*Try it*: Whenever a line in the entries below contains the string "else", copy that line.

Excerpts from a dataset
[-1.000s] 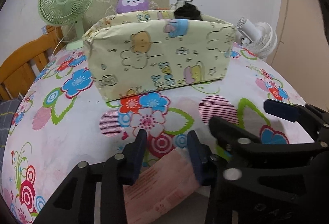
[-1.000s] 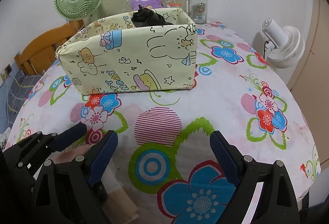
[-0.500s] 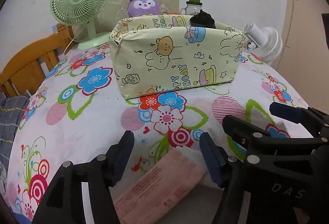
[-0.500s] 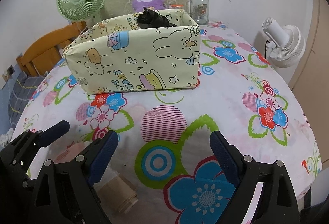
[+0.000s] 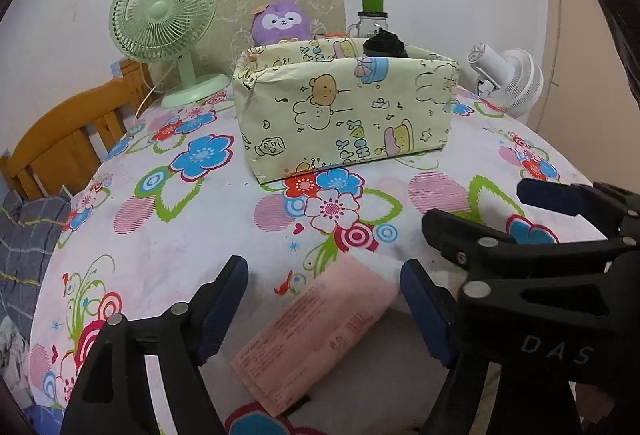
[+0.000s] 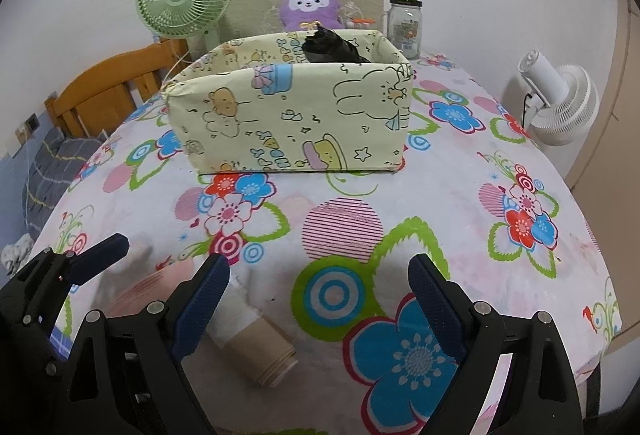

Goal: Organize soft objects
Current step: 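Grasp the pink paper packet with the left tool while the right tool approaches the white roll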

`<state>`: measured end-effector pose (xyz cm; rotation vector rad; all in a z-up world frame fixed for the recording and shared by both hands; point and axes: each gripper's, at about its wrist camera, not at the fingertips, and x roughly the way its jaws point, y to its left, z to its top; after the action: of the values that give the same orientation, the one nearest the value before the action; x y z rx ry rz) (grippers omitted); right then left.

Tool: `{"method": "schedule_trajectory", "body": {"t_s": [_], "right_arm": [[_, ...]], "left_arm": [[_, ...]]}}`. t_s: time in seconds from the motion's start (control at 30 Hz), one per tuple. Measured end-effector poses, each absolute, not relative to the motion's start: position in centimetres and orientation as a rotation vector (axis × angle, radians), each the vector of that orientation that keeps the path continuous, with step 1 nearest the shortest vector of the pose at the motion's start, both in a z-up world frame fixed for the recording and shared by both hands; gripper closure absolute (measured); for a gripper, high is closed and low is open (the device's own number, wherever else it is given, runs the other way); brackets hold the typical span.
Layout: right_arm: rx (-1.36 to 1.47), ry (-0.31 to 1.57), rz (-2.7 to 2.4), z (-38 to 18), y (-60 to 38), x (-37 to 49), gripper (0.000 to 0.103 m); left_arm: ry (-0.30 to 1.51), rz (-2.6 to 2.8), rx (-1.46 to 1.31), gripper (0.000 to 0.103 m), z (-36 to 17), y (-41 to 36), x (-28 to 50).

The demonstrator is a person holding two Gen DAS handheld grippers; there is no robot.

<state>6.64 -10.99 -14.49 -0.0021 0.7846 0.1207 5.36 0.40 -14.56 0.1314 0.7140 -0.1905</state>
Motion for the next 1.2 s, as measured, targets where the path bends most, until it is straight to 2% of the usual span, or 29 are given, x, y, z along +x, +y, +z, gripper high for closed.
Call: {"method": "schedule_trajectory", "body": {"t_s": [0.8, 1.03, 1.1, 1.17, 1.2], "right_arm": [[-0.039, 0.831, 0.165, -15.9, -9.6, 6.5, 0.01], [-0.015, 0.844, 0.17, -16.1, -9.7, 7.4, 0.01], [-0.003, 0.848, 0.169, -16.1, -9.8, 7.8, 0.01], [0.001, 0.845, 0.166, -16.0, -9.9, 8.1, 0.01], [0.002, 0.845, 0.165, -16.0, -9.8, 8.2, 0.01]], "left_arm": [[0.782, -0.137, 0.111, 0.013, -16.4, 1.7, 6.5], [0.788, -0.148, 0.077, 0.031, -16.4, 2.1, 7.3], [0.79, -0.146, 0.069, 0.033, -16.3, 2.1, 7.7], [0.789, -0.157, 0.065, 0.043, -16.3, 2.0, 8.0], [0.789, -0.16, 0.065, 0.045, -16.2, 2.0, 8.1]]}}
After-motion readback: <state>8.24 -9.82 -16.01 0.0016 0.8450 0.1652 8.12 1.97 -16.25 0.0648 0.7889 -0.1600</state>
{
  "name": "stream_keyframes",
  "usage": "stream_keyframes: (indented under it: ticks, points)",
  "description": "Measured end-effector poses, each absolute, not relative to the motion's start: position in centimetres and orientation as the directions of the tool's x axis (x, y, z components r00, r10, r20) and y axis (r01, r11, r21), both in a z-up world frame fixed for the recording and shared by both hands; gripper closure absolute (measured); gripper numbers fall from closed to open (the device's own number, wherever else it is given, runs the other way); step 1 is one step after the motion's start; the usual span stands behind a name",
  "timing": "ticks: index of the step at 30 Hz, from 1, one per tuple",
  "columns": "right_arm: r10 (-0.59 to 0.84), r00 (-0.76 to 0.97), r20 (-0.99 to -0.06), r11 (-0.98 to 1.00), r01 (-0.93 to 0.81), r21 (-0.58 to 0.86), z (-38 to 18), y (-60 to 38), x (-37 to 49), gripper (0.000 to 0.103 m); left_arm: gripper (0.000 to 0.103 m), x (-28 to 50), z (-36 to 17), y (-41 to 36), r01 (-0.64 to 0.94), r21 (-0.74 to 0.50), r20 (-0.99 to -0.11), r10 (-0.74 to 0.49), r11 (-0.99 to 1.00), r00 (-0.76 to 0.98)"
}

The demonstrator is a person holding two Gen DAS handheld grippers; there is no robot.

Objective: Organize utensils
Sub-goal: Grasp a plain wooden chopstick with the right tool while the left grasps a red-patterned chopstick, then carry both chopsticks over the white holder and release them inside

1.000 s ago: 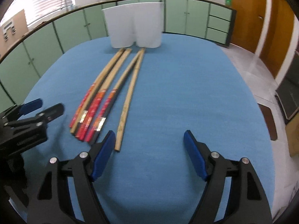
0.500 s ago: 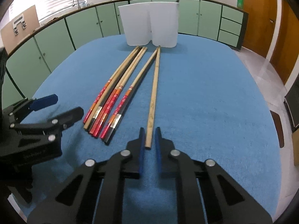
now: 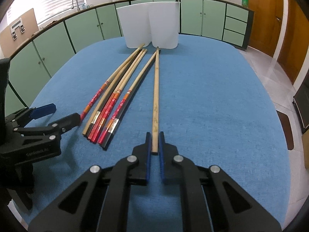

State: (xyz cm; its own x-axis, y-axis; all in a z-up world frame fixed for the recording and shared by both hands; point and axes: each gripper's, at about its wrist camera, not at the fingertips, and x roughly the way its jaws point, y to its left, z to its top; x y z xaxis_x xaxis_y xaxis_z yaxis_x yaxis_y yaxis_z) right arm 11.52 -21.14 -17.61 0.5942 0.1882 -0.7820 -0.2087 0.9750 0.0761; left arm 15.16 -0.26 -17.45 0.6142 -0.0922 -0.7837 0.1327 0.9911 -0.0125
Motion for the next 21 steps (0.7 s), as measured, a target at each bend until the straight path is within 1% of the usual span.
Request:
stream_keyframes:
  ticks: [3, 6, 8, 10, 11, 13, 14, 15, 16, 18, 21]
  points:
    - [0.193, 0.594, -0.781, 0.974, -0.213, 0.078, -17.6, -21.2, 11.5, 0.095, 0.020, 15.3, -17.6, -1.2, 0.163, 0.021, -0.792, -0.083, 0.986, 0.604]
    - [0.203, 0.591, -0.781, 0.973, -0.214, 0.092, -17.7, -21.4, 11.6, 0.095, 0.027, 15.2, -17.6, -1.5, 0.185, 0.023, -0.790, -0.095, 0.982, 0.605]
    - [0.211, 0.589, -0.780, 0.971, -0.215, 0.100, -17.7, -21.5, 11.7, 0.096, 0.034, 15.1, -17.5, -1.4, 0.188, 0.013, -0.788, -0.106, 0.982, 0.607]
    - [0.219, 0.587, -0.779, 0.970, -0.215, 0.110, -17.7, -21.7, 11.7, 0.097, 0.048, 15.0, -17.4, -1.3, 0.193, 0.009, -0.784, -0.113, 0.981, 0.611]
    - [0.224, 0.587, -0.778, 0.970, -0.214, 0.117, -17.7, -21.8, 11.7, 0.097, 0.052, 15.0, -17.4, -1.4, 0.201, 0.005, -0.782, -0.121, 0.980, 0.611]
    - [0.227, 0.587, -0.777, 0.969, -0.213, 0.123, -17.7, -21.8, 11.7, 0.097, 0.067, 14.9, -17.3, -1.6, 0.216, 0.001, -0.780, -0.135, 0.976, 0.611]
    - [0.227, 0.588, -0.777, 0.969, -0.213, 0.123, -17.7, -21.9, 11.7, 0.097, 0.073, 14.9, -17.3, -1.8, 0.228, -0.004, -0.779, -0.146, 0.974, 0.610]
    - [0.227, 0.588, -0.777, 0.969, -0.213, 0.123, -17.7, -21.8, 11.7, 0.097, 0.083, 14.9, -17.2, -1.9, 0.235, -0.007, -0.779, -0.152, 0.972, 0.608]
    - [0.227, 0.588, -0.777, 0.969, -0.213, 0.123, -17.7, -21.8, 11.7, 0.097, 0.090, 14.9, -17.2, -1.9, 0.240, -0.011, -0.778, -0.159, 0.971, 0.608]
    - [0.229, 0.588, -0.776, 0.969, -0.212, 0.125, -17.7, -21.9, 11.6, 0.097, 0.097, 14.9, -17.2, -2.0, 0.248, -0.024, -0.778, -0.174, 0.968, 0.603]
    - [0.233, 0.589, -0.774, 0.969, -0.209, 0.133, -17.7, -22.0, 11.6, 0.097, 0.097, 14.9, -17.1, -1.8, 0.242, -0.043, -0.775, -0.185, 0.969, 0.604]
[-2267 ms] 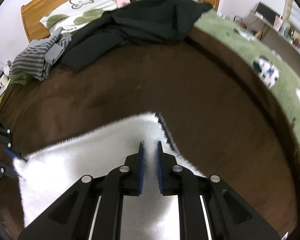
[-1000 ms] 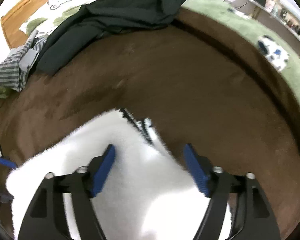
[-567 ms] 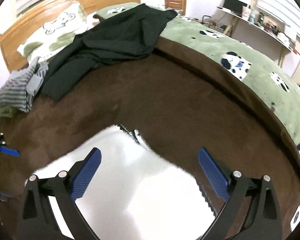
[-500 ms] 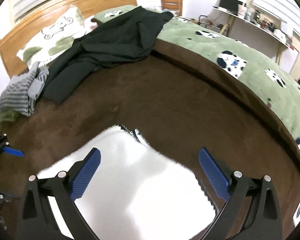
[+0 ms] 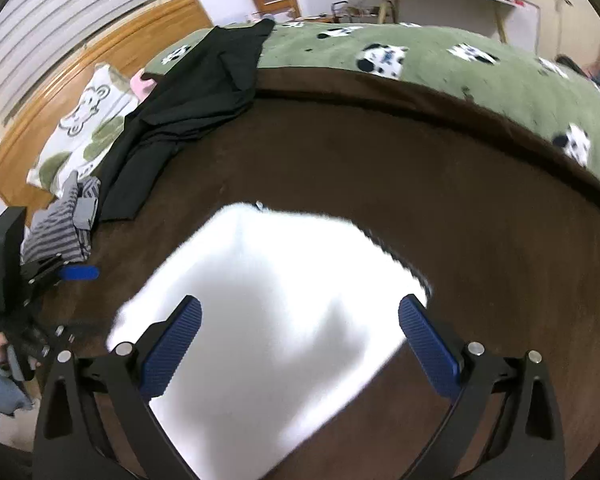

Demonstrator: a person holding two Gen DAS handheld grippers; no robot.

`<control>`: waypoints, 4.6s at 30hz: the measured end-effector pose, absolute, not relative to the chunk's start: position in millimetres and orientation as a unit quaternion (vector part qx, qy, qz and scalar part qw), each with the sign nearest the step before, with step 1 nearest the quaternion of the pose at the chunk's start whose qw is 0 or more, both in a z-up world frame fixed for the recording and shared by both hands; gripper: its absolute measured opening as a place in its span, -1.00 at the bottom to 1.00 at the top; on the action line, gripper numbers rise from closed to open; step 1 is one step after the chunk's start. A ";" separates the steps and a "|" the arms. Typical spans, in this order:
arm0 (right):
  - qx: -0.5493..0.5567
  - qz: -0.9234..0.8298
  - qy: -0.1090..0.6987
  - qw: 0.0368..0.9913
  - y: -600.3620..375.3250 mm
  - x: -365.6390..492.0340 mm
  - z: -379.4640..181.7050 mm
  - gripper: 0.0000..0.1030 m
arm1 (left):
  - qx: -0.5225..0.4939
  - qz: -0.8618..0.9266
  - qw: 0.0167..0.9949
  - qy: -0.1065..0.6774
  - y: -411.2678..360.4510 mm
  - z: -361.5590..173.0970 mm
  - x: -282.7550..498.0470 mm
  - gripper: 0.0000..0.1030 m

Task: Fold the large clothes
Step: 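Tuck the bundle edge under with the left tool and open both tools, then slide both tools under the white cardigan bundle from its sides, then close both tools on the bundle and lift it off the bed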

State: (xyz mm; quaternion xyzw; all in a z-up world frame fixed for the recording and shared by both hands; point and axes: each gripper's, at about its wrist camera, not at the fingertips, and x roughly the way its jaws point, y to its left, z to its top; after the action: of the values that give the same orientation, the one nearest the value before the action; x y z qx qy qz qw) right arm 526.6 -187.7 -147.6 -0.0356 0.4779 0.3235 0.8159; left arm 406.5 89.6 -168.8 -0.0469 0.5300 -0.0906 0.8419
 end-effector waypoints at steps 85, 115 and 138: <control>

*Solution*:
Tool: `{"method": "schedule_trajectory", "body": {"t_s": [_], "right_arm": [[_, ...]], "left_arm": [[_, ...]]}}`. t_s: time in seconds from the motion's start (control at 30 Hz), one per tuple. Measured end-effector poses, each absolute, not relative to the motion's start: position in centimetres and orientation as a rotation vector (axis × angle, radians), each the vector of that orientation that keeps the path continuous, with step 1 nearest the shortest vector of the pose at the motion's start, both in a z-up world frame fixed for the recording and shared by both hands; gripper closure absolute (measured); for a gripper, high is closed and low is open (the device's own number, wherever else it is given, runs the other way); brackets hold the typical span.
  "description": "Measured end-effector poses, each absolute, not relative to the motion's start: position in centimetres and orientation as the directions of the tool's x axis (x, y, z components r00, r10, r20) and y axis (r01, r11, r21), both in a z-up world frame fixed for the recording and shared by both hands; gripper closure absolute (measured); gripper numbers fall from closed to open (the device's own number, wherever else it is given, runs the other way); step 1 is one step after the motion's start; the usual span stands behind a name",

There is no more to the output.